15 February 2018  |  12641 views  |  10 cash

European Central Bank executive board member Yves Mersch has given a spirited defence of cash, praising its ability to facilitate privacy, equality and security, insisting there is "no viable alternative" to the humble euro banknote.

The rise of cards, mobile payments and even alternative cryptocurrencies such as Bitcoin over recent years has seen cash in retreat, with many predicting that it will soon become obsolete.

In a speech hosted by Deutsche Bundesbank, Mersch acknowledged the trend away from physical money, revealing that five EU member states - Cyprus, Bulgaria, Belgium, Portugal and Denmark - approached the ECB last year to consult on measures to limit the use of cash.

But Mersch is insistent on cash's value as legal tender, throwing particular scorn on the argument that its anonymity helps criminals.

"Protection of privacy matters to all of us.

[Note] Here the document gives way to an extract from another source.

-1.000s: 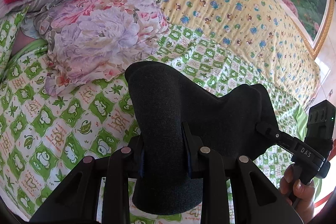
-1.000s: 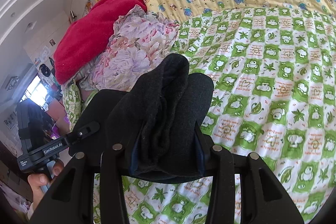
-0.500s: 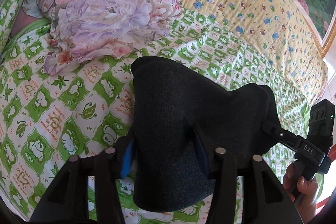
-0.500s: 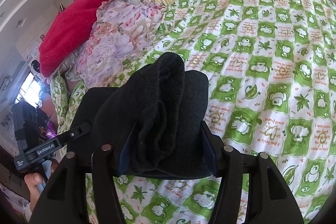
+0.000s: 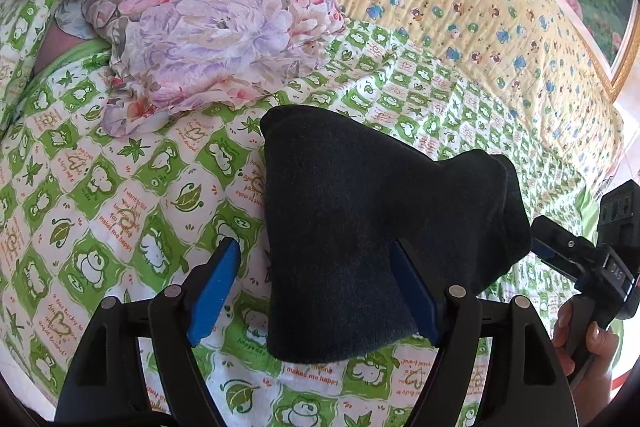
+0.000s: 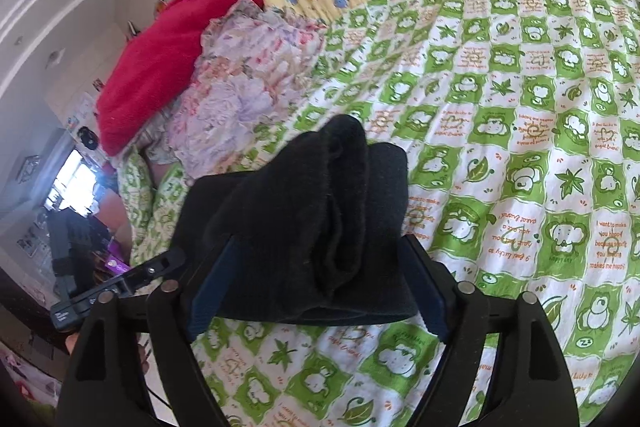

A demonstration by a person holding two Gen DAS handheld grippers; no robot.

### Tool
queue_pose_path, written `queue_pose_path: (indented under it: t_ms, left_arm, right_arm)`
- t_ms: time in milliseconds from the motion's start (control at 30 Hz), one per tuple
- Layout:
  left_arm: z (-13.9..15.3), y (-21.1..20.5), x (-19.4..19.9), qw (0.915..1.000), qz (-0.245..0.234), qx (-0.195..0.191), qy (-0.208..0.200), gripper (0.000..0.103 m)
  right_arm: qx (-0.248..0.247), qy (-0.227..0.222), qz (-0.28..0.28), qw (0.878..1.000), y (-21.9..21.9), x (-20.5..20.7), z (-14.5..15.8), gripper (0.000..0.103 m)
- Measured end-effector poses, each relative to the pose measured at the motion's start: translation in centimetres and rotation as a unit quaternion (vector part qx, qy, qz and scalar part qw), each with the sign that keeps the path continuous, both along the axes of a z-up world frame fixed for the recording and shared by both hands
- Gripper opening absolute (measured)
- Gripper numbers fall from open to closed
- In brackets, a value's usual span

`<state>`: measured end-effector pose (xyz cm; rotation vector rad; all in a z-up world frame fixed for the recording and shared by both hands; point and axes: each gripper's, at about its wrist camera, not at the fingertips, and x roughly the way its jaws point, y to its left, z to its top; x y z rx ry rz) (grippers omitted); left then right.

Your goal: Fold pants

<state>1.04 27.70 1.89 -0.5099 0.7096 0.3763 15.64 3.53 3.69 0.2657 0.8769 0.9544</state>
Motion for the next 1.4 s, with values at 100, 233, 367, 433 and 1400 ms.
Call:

Privacy protects people from the risk of a surveillance state and thought police. No particular link can be established statistically between cash and criminal activities. The focus must be on the fight against crime. Cash must not be made the scapegoat," he told his audience.

Mersch also praised the ability of cash to ensure equality and participation: "The easy accessibility to cash, especially for the elderly, the socially vulnerable or minors, allows people to participate in society and, for example, allows children to learn how to handle money.

"In particular, when socially vulnerable people use cash, they face none of the barriers involved in applying for a credit card or, despite all their efforts, opening a current account."

In addition, he noted that cash "always works" in a way that more technology-reliant methods of payment do not because of things such as network and power failures.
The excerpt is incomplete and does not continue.